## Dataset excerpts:
★ ★ ★ ★

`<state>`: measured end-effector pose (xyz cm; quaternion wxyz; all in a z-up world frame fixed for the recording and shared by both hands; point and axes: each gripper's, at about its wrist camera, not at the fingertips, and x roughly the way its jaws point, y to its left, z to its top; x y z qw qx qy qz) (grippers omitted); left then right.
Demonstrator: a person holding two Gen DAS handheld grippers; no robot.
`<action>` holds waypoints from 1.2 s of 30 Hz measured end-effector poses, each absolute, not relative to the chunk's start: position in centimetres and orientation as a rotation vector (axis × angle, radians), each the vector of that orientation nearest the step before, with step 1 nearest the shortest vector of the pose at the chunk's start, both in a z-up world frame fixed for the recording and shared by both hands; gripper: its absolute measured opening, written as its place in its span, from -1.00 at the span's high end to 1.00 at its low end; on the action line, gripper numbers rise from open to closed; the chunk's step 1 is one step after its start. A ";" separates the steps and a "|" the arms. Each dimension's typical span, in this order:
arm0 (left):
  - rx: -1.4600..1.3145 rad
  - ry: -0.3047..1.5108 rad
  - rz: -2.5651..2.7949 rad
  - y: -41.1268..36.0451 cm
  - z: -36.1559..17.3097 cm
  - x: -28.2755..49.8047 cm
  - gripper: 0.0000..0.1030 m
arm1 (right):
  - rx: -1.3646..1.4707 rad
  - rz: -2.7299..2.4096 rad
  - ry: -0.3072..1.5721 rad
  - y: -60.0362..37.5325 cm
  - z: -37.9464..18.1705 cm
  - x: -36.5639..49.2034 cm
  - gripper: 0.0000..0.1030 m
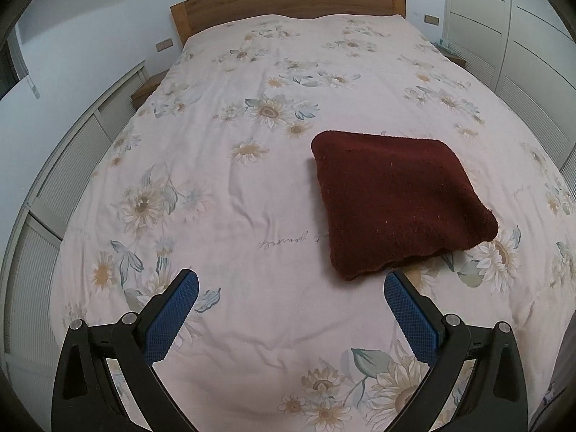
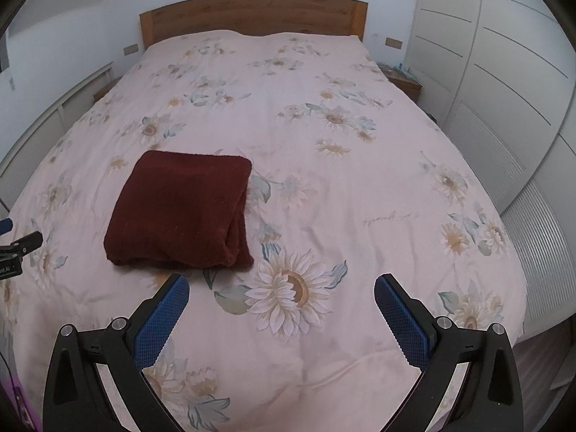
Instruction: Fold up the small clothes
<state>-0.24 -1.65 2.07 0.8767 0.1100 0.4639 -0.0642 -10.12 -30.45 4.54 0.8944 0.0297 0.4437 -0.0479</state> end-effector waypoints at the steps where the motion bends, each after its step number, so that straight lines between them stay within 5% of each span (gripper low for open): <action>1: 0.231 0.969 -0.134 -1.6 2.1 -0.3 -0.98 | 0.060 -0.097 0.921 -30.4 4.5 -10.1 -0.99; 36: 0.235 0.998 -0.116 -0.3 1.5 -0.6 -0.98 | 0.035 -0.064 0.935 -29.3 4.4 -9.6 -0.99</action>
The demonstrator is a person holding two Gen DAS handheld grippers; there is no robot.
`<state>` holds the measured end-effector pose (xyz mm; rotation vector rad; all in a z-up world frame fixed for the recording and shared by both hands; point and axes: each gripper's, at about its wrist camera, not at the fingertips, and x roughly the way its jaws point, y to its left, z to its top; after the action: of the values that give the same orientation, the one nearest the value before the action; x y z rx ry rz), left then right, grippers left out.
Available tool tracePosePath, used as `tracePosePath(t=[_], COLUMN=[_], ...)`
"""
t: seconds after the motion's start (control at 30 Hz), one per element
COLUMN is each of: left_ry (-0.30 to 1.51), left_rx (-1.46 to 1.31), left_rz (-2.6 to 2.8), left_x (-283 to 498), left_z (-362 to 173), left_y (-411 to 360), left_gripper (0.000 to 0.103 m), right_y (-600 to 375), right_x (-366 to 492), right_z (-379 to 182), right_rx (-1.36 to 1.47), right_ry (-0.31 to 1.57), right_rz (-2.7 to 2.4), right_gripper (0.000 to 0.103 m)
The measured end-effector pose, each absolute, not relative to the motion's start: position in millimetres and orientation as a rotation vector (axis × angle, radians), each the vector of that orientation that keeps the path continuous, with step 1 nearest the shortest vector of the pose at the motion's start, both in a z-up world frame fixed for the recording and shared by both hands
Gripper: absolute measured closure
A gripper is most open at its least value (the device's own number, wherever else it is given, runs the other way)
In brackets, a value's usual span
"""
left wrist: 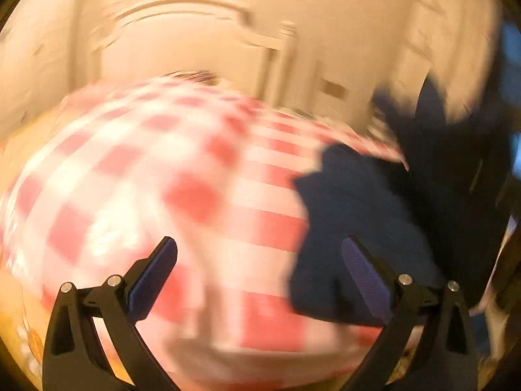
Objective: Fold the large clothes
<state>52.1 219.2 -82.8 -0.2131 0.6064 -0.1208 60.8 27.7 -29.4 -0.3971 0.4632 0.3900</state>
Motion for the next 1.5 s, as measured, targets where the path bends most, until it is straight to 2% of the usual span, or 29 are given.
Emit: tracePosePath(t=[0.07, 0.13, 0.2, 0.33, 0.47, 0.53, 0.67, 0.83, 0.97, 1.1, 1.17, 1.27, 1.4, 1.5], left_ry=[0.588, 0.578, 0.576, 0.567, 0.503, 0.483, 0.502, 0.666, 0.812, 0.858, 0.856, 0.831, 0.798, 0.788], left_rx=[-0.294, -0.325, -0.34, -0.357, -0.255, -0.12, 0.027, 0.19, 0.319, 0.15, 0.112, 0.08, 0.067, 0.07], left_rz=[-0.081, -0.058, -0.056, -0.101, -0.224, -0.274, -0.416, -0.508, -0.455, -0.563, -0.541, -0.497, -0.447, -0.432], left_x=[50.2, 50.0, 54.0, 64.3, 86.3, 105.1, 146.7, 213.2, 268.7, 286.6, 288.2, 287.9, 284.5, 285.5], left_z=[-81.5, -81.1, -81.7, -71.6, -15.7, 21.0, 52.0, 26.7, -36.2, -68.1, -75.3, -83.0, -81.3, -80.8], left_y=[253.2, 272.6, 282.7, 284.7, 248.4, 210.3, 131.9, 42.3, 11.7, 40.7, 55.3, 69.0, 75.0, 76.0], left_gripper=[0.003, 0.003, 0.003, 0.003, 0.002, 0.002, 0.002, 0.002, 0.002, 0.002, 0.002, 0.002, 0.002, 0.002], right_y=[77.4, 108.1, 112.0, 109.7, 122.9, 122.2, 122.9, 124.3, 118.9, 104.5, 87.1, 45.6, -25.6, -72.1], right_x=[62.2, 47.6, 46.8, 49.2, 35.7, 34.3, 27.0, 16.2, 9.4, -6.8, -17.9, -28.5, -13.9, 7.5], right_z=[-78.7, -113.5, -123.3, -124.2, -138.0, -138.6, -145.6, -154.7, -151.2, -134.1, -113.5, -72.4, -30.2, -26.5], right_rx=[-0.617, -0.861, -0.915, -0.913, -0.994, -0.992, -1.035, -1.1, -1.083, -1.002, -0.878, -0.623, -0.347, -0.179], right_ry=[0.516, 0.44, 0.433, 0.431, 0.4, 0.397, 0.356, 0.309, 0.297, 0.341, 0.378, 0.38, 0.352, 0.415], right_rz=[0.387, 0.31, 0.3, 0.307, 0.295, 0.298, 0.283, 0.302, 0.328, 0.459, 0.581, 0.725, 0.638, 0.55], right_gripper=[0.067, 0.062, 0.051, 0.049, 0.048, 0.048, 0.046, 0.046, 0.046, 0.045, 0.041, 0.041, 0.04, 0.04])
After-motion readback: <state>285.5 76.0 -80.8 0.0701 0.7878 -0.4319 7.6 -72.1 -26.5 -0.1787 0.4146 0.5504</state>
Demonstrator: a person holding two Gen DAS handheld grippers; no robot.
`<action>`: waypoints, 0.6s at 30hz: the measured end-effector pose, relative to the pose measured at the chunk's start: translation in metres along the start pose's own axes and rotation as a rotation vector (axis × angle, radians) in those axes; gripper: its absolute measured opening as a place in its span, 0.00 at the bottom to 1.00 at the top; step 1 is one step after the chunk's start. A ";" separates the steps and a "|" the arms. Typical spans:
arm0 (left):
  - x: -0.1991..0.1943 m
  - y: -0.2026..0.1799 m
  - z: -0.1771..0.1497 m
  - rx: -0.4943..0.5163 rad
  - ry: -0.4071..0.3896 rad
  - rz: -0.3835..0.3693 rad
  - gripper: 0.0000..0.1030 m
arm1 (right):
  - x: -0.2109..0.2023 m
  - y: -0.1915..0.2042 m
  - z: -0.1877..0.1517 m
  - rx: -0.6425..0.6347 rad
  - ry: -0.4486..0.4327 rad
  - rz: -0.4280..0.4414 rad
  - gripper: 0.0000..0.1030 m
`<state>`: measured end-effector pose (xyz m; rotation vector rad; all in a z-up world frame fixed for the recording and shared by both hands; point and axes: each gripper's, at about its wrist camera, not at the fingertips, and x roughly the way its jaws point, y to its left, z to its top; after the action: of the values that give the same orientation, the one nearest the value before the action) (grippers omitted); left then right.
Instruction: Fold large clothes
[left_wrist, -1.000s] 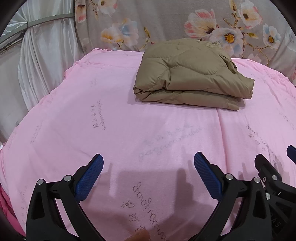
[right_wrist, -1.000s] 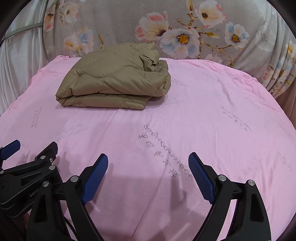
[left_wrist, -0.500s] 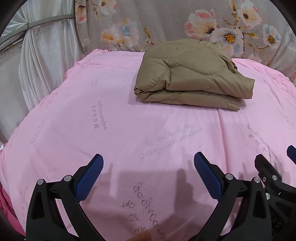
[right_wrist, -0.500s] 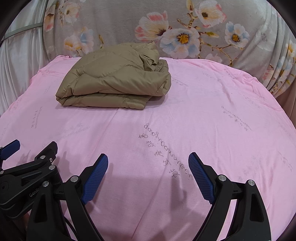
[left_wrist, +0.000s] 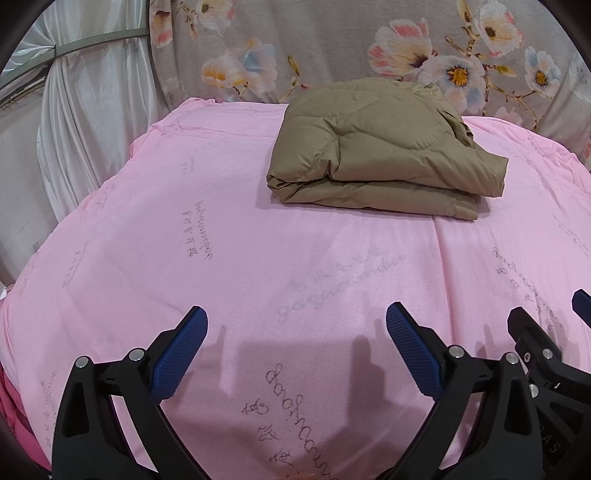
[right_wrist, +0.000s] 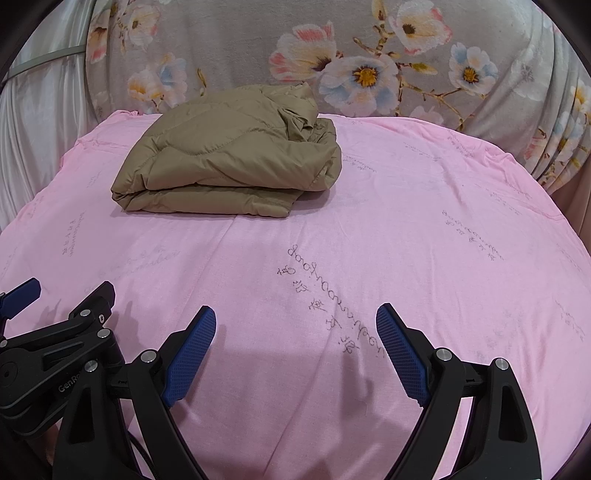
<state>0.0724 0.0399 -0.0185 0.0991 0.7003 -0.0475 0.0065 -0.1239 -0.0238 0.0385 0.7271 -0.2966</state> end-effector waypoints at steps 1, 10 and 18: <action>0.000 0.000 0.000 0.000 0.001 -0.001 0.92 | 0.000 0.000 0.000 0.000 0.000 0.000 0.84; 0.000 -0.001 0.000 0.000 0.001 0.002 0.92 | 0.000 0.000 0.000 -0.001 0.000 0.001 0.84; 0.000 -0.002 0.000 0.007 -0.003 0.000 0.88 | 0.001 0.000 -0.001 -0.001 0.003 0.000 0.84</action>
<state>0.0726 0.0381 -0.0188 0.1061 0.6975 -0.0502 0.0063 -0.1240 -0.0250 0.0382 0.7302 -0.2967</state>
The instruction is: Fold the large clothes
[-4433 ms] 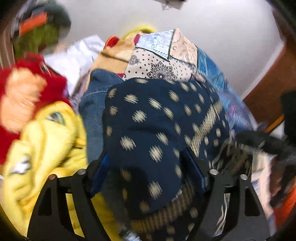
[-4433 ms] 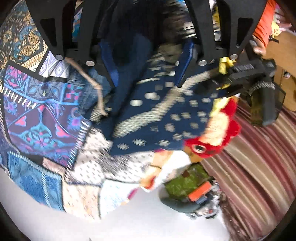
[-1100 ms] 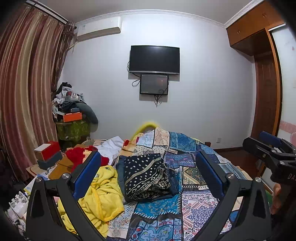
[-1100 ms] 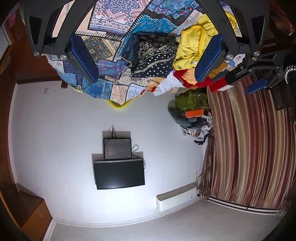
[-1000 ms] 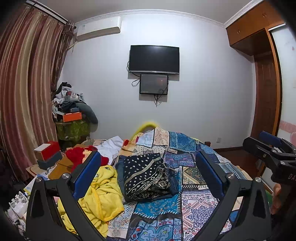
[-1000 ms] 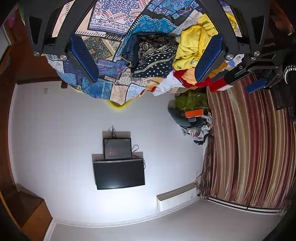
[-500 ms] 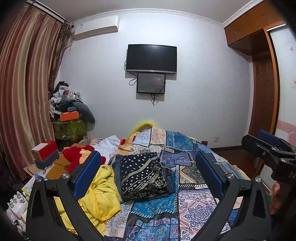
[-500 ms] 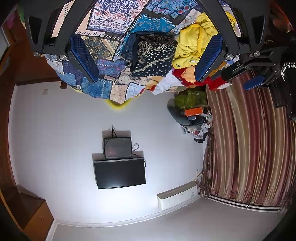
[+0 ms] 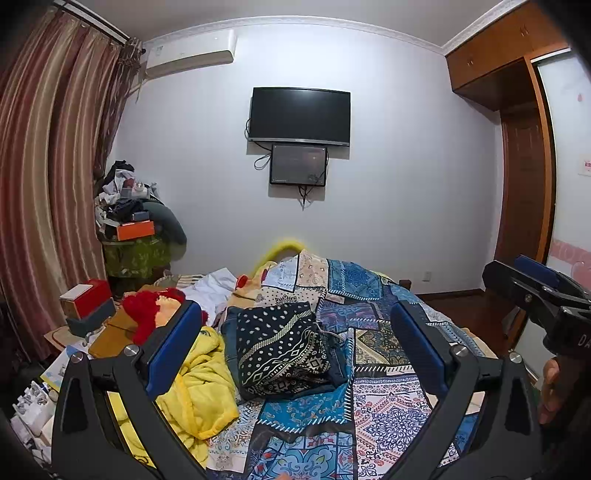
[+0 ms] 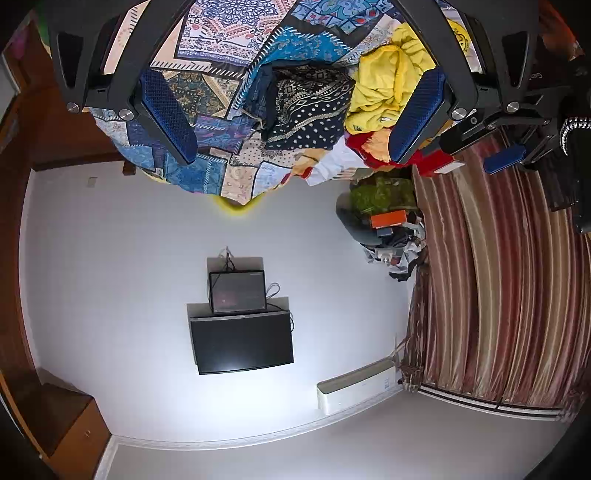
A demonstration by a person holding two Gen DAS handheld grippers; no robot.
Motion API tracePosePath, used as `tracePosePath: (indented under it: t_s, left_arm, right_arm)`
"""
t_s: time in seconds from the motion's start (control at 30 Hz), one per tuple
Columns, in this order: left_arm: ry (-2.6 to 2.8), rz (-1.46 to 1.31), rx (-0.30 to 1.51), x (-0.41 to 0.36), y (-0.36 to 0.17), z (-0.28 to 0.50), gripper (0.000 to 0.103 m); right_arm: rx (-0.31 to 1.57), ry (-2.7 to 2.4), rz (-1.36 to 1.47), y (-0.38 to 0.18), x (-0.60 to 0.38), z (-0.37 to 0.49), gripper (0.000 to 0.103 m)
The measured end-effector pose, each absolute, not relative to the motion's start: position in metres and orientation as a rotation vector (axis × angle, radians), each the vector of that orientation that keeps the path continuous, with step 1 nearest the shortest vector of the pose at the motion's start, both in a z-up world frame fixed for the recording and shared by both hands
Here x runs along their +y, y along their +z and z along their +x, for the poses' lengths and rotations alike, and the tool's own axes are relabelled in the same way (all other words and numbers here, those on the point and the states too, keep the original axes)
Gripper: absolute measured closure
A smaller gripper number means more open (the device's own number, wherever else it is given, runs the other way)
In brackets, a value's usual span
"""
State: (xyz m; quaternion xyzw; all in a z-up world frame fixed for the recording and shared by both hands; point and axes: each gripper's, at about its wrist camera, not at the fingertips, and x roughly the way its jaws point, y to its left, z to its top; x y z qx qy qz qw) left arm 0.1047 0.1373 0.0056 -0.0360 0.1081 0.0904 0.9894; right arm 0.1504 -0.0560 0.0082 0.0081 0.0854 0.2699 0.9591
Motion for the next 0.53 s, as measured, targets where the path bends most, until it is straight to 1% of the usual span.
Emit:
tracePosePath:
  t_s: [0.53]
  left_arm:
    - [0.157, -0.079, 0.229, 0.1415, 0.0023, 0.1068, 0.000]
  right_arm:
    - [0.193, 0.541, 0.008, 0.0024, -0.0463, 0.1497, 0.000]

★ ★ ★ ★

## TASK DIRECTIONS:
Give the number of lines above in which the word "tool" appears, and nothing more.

## TASK OUTPUT:
2